Only those lines in the data below from the line containing "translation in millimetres" through the line containing "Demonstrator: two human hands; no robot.", both included, should be restated word for word.

---

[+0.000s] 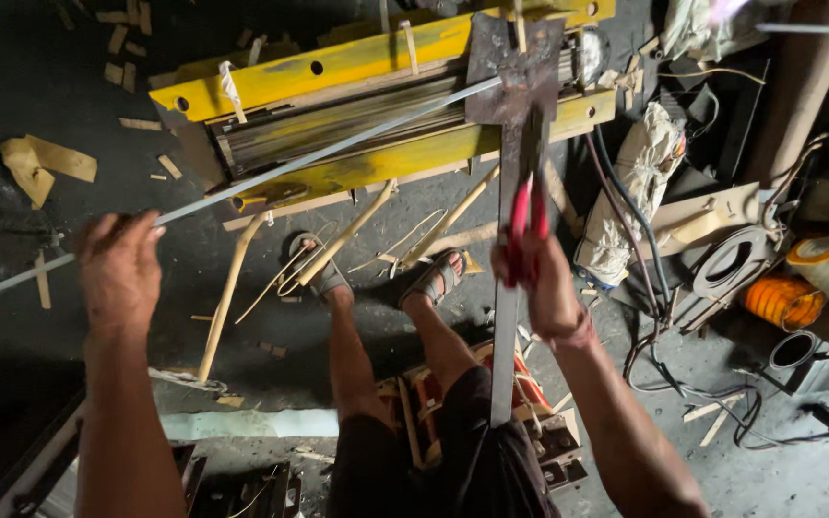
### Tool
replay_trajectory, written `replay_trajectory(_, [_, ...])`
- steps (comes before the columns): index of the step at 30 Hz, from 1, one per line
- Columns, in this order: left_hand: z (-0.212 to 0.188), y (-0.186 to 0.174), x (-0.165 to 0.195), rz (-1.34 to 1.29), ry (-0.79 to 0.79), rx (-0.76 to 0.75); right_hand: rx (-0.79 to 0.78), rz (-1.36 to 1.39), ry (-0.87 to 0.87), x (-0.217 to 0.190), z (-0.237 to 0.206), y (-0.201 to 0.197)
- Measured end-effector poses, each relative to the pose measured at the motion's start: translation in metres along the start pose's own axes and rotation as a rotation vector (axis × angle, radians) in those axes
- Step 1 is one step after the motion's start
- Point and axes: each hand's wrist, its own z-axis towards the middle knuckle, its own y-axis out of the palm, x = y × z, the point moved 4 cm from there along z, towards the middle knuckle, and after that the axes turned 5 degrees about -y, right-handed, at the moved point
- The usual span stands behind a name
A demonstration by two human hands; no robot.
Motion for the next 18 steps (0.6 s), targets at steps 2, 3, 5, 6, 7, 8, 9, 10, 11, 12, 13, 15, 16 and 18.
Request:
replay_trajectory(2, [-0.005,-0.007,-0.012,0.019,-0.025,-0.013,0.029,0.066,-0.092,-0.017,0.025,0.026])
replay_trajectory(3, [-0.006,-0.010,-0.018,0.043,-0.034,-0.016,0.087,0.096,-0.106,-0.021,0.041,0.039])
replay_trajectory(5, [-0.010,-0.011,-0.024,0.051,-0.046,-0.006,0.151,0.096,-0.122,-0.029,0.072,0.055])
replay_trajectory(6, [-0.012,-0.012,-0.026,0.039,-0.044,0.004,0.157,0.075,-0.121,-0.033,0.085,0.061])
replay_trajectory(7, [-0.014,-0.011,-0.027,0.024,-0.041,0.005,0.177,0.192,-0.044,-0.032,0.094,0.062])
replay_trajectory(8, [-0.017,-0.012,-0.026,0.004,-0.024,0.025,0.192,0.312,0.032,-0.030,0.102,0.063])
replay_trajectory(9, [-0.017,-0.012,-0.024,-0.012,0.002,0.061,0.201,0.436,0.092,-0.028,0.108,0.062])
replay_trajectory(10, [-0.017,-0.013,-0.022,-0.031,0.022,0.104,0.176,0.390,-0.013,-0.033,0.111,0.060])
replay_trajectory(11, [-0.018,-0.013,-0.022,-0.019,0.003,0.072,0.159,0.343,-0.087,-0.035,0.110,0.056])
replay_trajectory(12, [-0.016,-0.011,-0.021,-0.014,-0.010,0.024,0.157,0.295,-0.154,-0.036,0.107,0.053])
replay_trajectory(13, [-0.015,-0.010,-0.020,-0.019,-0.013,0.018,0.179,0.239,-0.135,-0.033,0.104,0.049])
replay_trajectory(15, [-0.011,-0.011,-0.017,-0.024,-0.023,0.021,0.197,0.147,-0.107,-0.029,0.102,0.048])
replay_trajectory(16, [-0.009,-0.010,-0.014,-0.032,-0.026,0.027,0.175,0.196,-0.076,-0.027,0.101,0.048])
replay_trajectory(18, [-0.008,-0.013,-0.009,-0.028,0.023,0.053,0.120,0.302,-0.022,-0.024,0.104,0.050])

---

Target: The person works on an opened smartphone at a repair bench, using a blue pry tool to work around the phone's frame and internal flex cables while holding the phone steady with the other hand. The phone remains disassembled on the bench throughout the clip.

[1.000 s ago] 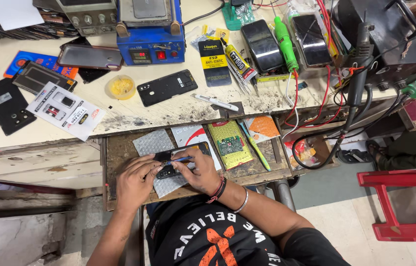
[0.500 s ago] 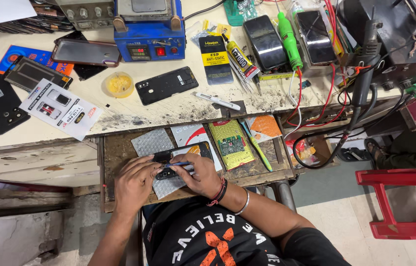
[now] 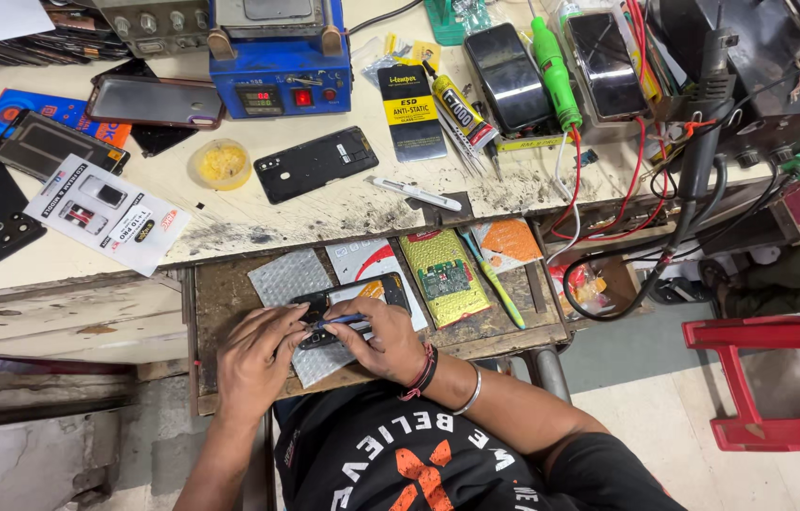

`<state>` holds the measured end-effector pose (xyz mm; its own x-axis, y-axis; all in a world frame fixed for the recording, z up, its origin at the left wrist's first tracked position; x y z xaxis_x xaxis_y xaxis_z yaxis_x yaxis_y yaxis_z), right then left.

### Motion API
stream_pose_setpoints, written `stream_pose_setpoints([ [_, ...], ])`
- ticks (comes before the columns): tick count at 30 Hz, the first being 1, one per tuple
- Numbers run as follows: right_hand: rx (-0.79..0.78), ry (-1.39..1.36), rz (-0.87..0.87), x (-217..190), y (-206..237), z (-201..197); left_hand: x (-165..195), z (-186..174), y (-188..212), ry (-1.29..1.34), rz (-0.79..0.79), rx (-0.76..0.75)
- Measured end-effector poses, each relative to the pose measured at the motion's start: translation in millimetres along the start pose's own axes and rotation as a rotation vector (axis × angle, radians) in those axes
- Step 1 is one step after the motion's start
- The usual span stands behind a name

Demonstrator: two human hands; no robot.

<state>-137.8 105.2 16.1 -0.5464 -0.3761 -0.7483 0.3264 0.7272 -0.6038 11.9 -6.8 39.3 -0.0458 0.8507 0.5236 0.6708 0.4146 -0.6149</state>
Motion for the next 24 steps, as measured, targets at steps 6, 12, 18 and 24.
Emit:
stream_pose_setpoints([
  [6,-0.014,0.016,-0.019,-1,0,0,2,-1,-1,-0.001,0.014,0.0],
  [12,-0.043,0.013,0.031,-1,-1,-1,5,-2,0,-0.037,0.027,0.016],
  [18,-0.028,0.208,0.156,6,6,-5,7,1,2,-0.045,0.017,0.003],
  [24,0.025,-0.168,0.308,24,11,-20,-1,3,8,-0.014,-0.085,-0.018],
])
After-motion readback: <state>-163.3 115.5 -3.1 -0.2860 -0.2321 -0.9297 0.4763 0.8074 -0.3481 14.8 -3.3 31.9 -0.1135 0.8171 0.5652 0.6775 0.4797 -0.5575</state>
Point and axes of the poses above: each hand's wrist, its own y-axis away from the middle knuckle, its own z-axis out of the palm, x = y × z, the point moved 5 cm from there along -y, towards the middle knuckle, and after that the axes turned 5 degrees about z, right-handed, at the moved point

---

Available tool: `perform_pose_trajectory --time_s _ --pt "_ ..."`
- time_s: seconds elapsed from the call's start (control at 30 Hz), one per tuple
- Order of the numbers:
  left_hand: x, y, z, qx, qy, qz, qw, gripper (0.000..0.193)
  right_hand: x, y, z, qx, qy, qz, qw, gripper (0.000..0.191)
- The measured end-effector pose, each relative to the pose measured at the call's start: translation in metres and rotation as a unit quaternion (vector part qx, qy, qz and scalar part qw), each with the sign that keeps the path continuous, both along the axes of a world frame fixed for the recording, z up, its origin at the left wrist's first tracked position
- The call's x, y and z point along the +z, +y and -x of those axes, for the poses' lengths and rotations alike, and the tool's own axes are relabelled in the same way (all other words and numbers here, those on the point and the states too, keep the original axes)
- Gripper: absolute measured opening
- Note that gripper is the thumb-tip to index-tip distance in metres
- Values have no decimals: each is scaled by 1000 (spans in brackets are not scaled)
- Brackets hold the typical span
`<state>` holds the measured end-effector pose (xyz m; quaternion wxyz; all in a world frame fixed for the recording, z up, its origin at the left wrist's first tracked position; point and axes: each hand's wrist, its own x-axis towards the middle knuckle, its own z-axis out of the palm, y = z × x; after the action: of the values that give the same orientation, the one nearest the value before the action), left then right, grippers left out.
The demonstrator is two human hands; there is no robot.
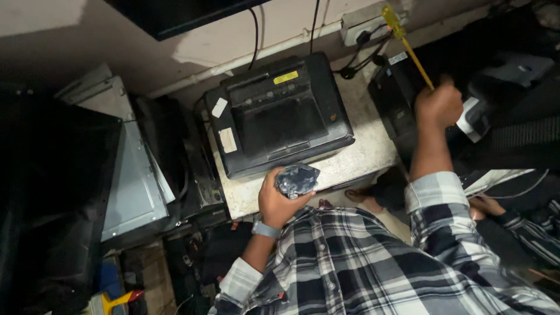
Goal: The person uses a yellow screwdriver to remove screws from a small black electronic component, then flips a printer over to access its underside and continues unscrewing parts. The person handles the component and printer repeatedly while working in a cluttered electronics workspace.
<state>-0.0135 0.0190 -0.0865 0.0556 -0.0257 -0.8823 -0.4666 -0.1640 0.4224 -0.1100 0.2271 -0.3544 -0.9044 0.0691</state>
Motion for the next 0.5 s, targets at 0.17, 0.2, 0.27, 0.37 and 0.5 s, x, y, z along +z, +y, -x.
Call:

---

RESULT FOR THIS EXERCISE:
- Measured end-effector poses, each relative to the pose measured at the motion's start: translation in millimetres along the start pose's own axes and rotation as a rotation vector (axis × angle, radians) in those axes
- Step 1 is one step after the motion's start
- The usual span stands behind a name

Demonstrator: two human hands; no robot.

What was requested is fully covered by this answer.